Anyway, Shaun, Tom, and I got together to make our crossover RPG characters. We used random character creation tables from different games to generate our team - from Maid to Beyond the Supernatural. 

Song: Dockyard by Bones the Beat Head.  

After Hours: Crossover Chaos

Comments

Yeah we need to look into Traveller for After Hours. I've heard so much about it.

Ross Payton

Last weekend I played my second game of Traveller ever - which has a famous random character generation system that can easily result in character death. During character creation. We did char gen at the table and my character had two effective skills: Mechanics and Electronics. Fortunately we were hired to install a Fusion Reactor.... So perfect character, if you ignore the giant squids.

Dan Williamson

i'LL HAVE YOU KNOW THAT BATTLELORDS OF THE 23RD CENTURY IS ONE OF MY FAVORITE GAMES. Sorry, the kids left the caps lock on. :) I nearly did a spit take when you said the game should be in Phoenix Command. I was expecting Palladium or GURPS or Hero. I also think the laser equivalent to windage would be absolute humidity and particulate matter in the air.

Dan Williamson

Not to mention we all know someone who has managed to make a nearly unplayable character even in systems where players have all the control : ) I know I have anyway

Jeff Carefoot

I'm pretty fond of random chargen, with the caveats that it requires a good level of trust between GM and players and that it works far better for character driven campaigns over plot-driven ones. That being said, WFRP 2e did/does a pretty good job of keeping PCs within arm's reach of each other. I have found that (my) players are more likely to stretch themselves in terms of RP with random characters or pre-gens over completely custom characters.

Jeff Carefoot

Its almost as though random chargen is not fun when you can be asked to play a nearly unplayable character or something...

Ross Payton

Ah, random character generation.

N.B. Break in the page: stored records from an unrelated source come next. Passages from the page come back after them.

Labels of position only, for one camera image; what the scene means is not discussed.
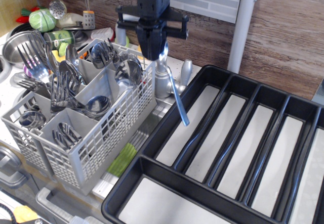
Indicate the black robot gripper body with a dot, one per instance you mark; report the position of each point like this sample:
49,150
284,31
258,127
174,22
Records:
153,14

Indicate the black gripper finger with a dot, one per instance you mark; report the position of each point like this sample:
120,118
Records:
158,40
144,34

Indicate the small steel spoon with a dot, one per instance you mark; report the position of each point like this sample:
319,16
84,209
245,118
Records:
174,87

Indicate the large steel spoon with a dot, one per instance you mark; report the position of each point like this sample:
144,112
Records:
129,74

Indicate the steel spoon bowl centre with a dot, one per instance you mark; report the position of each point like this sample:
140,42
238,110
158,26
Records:
97,106

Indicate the grey plastic cutlery basket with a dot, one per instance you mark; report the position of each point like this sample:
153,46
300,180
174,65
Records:
80,168

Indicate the steel spoon bowl front-left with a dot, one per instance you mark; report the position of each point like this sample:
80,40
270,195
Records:
32,119

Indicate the black cutlery tray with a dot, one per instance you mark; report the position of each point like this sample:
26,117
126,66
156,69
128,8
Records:
251,154

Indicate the steel spoons back compartment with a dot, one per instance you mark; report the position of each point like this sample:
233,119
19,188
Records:
103,53

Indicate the silver toy faucet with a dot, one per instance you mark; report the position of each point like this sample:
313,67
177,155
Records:
163,83

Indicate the small hanging grater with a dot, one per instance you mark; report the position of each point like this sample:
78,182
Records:
88,17

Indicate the small hanging strainer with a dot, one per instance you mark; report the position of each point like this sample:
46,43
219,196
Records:
57,9

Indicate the green labelled toy can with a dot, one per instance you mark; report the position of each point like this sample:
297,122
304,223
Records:
56,38

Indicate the steel fork cluster centre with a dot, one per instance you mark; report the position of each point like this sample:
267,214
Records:
64,88

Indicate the green toy cabbage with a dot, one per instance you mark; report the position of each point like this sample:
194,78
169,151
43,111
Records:
42,20

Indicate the large steel fork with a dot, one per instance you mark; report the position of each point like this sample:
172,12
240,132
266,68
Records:
33,56

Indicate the red toy pepper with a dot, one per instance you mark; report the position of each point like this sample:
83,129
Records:
25,13

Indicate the stainless steel pot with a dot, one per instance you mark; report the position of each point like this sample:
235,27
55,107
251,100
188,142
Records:
15,43

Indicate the green striped sponge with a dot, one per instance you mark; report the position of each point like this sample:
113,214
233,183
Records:
121,162

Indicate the yellow cloth corner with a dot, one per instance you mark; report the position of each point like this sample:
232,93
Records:
24,214

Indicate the white metal post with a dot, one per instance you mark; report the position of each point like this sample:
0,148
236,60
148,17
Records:
244,16

Though not as gonzo as the systems you’ve reviewed, I had some “interesting” experiences with a couple: HârnMaster: One of the guys in an old gaming group tried to start up a campaign, and we never made it past character creation. In addition to rolling up your race (98% chance of being human) and zodiac sign, you rolled for social class; one player rolled ‘slave’ and immediately noped out. The GM tried to argue that this was “roman style” slavery and not that bad, but that was it for that player, he quit the game right there. Another player ended up rolling on some kind of health disadvantage table and ended up with parasites! We all had a good laugh, but that player also ended up not wanting to actually play the game. My PC actually ended up with the best stats and skills of the group, and he was utterly average, all of the other characters had stats that gave them penalties in dice rolling, no-one had a single above average stat. I also elected not to play in that campaign. Artesia: This game was an adaptation of a very good comic of the same name, by the comic’s creator! It used an adaptation of the R. Talsorian 'LifePath' character generation system, and it had some rather curious results. The first tables that you roll on in Artesia effect all of your subsequent rolls, so one of the players ended up with a demigod while the rest of us watched our characters turn out mediocre to poor. After most of us refused to play the characters we rolled up, the GM spent the next week rolling up characters himself and cherry-picking the best ones for us to choose from. I ended up with a character who had a number of ominous signs and portents surrounding his birth (shooting stars, strange animal sightings, ghosts, etc.) and ridiculous bonuses to intimidation and archery. That character was fun to play for a while, until the GM got tired of him being able to terrorize or murder anything in his field of vision; which was a little ironic, considering that he had handed me that character!

Bryan Rombough

One-shot material: Everyone gets to make their own RPPR-inspired crossover character for Base Raiders. I call dibs on being the hapless geologist who stabbed a shark god and has resorted to dimension hopping to escape its death curse. Major Trouble: "There's Always Blood In The Water"

Scribbleykins

Now that you mention it...

Ross Payton

So a new Base Raiders campaign seed?